If Senate Majority Leader Mitch McConnell (R-Ky.) is complicit in or votes for the impeachment of President Donald Trump, "it will destroy the Republican Party," said Sen. Rand Paul (R-Ky.), who added that "a third of the Republicans will leave the party."
On FNC's Ingraham Angle, Jan. 15, host Laura Ingraham asked Paul, "Are you surprised that your colleague, Mitch McConnell, at least has left open the possibility that there will be a Senate trial, and when Trump is already in Florida?"
Senator Paul said, "Well, I don't often get asked my advice from leadership [on] how they should react. But my unsolicited suggestion would be this: They will destroy the Republican Party."
"If leadership is complicit with an impeachment or if leadership votes for an impeachment, they would destroy the party," said Paul. "And like I say, I have opposed President Trump when I thought he was wrong. I've been for him when he was right. We did a lot of good things throughout the Trump presidency."

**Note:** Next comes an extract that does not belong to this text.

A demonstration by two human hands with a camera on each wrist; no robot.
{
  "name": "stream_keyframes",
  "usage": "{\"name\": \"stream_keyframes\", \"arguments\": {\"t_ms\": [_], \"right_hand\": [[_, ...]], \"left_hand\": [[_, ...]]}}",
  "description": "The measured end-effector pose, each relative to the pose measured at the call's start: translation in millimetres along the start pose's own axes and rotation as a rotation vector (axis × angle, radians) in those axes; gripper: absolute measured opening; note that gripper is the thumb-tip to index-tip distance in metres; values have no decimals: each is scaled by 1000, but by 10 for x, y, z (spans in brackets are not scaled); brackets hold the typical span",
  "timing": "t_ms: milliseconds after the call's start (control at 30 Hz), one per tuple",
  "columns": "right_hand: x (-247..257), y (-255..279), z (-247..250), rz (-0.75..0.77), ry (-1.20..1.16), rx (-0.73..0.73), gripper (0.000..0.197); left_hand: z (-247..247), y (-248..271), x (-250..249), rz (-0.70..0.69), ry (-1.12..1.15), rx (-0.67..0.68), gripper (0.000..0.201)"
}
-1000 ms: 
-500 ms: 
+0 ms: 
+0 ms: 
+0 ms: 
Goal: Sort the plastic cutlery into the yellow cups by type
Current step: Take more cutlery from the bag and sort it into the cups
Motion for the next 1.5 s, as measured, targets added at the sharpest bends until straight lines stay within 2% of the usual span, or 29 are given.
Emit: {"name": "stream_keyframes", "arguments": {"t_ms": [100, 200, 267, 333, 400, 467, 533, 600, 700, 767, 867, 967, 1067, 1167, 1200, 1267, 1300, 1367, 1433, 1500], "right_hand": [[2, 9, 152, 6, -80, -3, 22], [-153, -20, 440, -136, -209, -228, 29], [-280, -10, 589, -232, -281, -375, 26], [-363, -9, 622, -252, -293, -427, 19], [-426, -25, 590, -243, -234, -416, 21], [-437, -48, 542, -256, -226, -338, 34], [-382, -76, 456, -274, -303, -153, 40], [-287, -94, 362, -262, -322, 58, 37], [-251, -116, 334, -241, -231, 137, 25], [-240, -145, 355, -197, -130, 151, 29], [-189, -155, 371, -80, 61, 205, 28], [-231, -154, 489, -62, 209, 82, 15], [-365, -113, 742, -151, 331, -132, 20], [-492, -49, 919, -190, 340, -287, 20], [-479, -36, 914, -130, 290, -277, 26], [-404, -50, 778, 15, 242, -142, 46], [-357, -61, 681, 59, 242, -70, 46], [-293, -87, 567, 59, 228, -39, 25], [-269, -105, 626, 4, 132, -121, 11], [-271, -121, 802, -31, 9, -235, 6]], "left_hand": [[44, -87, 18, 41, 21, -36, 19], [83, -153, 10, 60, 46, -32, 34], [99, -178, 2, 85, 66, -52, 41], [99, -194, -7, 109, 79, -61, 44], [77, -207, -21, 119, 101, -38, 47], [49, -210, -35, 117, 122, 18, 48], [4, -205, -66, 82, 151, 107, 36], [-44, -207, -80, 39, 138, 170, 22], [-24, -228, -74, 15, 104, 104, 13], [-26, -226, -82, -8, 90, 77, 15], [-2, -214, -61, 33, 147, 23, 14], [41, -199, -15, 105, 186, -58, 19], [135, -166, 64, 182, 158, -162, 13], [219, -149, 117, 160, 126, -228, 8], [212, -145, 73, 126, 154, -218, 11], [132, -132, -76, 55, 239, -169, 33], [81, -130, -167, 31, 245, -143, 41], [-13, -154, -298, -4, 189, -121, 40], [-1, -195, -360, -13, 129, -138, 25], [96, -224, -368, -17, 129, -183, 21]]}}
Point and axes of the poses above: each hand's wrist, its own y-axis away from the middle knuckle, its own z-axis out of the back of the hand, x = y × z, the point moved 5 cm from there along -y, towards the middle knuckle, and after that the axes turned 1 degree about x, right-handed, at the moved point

"And impeachment is purely a partisan thing," he said. "It's for these moral, 'Oh, I'm so much better than you, and you're a bad person because I'm so moral.' These are the kind of people that are going to do this."
Paul continued, "Look, I didn't agree with the [Electoral College] fight that happened last week. I voted against overturning the election. But at the same time, the impeachment is a wrongheaded partisan notion."
"But if Republicans go along with it, it'll destroy the party," he said. "A third of the Republicans will leave the party. I mean, this is why it was a right or wrong debate. Yes--"
Ingraham interjected, "Goodbye, donors."
"This isn't about, any more about the Electoral College," said the senator. "It's about the future of the party and whether you're going to ostracize and excommunicate President Trump from the party. Well, guess what? Millions of his fans will leave as well."
Ingraham then said, "American voters who supported President Trump will feel that they've been impeached and called a white supremacist, too. Senator, thanks for what you're doing to protect civil liberties. We hope you stay on it."
After the House voted to impeach Trump on one charge last week, Sen. McConnell (R-Ky.) sent a letter to his GOP colleagues stating, “I have not made a final decision on how I will vote [on impeachment] and I intend to listen to the legal arguments when they are presented to the Senate."
In a floor speech on Jan. 19, McConnell said, “The last time the Senate convened, we had just reclaimed the Capitol from violent criminals … the mob was fed lies. They were provoked by the president and other powerful people. And they tried to use fear and violence to stop a specific proceeding … but we pressed on.”
Senator Chuck Schumer (D-N.Y.), the incoming leader of the U.S. Senate, has said, “Make no mistake, there will be an impeachment trial in the United States Senate. ... If the president is convicted, there will be a vote on barring him from running again.”